Госпиталь, само собой, тоже представлял из себя исторически выверенный участок, а именно: огромную брезентовую палатку с нарисованными по бокам большими красными крестами, разделенную перегородками, отделявшими операционную от палат, процедурной и предоперационной.
Когда процессия с носилками подбегала к госпиталю, неожиданно обнаружилось, что их встречает куча народу, видимо новость о настоящем ранении распространилась со скоростью пожара, большая часть собравшихся людей была незнакома Вере, а вот Васильева среди них не оказалось. Ну, понятно, он размывается перед операцией.
Ее о чем-то спрашивали любопытствующие, хватали за рукав ватника, она ничего не отвечала, скидывала удерживающие руки и пробиралась сквозь толпу следом за санитарами с носилками, и остановилась только у откинутого полога входа.
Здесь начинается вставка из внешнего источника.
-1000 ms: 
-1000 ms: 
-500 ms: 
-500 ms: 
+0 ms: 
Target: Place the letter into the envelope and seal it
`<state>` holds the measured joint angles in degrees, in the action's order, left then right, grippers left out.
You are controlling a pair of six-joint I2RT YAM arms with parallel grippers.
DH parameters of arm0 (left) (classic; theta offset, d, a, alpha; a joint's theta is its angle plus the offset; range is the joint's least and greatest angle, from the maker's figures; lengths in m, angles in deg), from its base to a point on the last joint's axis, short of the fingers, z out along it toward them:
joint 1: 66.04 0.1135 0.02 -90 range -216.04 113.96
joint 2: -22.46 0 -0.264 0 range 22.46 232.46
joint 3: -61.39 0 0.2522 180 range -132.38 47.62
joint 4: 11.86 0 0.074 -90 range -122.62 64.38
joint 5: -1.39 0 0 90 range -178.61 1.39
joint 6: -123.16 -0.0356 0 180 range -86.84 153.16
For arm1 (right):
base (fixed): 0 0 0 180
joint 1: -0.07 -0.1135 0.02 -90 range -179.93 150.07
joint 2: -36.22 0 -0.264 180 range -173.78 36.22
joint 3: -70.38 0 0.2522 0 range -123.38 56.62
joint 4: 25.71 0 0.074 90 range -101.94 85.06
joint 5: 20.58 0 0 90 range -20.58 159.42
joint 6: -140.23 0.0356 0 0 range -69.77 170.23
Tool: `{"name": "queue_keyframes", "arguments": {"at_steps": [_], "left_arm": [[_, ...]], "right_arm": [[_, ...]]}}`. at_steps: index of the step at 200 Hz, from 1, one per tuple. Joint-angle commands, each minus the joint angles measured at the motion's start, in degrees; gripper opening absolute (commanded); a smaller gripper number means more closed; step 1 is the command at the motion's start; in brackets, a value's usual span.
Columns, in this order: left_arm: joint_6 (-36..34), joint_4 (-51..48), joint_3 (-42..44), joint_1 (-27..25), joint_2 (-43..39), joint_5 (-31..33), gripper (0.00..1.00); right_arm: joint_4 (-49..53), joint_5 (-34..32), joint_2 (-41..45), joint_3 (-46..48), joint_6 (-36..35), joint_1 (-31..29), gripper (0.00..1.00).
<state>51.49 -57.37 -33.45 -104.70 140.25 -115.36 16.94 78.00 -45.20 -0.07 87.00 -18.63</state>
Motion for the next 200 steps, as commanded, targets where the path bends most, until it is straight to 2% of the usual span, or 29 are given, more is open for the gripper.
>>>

Тут оглянулась, вспомнив о помощнике, и обнаружила, что он так и шел прямо за ней, не отставая.
– Послушайте… – начала было она, сама до конца не понимая, что говорить.
Надо же поблагодарить, или еще что-то правильное сказать… Но тут Вера встретилась с ним взглядом и замолчала, на какое-то мгновение полностью утонув в этом взгляде из-под кокарды форменной фуражки, надвинутой снова по всем уставным правилам, серых, почти стальных глаз, немного смягченных темно-синими крапинками – так близко он стоял, что она смогла рассмотреть эти самые крапинки.